■ Problem statement: Where a line of the records holds the string "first", copy that line.
(The input)
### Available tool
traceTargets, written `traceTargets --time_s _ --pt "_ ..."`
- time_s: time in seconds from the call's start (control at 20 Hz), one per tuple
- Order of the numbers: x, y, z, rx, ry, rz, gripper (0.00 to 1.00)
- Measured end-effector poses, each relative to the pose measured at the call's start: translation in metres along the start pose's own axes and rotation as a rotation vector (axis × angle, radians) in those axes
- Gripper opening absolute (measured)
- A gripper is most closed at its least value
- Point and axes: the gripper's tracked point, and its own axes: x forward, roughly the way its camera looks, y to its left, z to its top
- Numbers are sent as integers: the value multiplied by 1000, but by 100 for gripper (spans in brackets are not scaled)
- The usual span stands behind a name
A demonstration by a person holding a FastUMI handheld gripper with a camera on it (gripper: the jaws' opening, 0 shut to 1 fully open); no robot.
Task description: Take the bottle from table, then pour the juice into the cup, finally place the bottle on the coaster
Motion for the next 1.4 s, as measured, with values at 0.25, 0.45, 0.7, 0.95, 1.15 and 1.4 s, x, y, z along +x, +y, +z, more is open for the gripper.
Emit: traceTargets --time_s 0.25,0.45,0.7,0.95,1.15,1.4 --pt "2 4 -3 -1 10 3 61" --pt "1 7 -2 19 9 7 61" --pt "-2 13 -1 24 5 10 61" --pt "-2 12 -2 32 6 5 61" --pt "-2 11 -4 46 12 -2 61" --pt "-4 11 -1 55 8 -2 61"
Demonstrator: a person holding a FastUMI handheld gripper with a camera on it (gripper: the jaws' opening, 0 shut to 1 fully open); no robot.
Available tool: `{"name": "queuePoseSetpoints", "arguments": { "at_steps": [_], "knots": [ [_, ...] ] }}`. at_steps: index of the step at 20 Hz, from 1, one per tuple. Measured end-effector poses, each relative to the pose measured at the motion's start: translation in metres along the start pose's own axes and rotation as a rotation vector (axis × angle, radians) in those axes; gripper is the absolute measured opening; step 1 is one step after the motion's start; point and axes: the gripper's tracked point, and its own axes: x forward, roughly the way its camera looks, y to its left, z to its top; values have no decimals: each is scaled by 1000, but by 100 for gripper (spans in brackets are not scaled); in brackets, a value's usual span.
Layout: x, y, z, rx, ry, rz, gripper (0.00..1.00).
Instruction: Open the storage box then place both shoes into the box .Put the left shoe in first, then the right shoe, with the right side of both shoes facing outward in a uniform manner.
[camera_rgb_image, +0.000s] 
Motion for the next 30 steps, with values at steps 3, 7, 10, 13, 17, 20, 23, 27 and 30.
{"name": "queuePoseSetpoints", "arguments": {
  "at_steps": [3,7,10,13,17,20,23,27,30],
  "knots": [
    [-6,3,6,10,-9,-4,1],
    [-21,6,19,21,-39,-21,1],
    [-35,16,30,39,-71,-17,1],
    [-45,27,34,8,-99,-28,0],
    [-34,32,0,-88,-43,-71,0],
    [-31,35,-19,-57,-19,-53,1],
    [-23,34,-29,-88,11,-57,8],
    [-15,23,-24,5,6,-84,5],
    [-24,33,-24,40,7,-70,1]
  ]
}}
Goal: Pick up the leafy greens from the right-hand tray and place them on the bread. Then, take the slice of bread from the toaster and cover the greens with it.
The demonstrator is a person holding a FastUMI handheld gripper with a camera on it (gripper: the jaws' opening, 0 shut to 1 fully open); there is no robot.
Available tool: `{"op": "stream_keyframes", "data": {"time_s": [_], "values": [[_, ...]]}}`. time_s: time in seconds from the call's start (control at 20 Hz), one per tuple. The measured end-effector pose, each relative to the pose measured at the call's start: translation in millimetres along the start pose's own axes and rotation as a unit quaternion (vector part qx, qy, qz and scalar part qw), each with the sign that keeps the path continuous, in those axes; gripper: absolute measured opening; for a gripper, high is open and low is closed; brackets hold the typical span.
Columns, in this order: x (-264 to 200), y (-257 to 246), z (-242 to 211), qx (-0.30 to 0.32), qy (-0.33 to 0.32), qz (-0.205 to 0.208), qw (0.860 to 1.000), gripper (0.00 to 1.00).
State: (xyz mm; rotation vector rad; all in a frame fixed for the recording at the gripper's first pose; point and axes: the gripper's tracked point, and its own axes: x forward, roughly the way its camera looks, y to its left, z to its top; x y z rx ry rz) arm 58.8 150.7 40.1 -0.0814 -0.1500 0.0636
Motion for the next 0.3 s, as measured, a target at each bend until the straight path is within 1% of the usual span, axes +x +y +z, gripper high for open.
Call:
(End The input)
■ Reply:
Instruction: Open the storage box then place both shoes into the box .Put the left shoe in first, then the right shoe, with the right side of both shoes facing outward in a uniform manner.
State: (xyz mm; rotation vector rad; all in a frame fixed for the recording at the gripper's first pose; point and axes: the gripper's tracked point, and its own axes: x forward, roughly the way its camera looks, y to its left, z to its top; x y z rx ry rz) arm 58.8 150.7 40.1 -0.0814 -0.1500 0.0636

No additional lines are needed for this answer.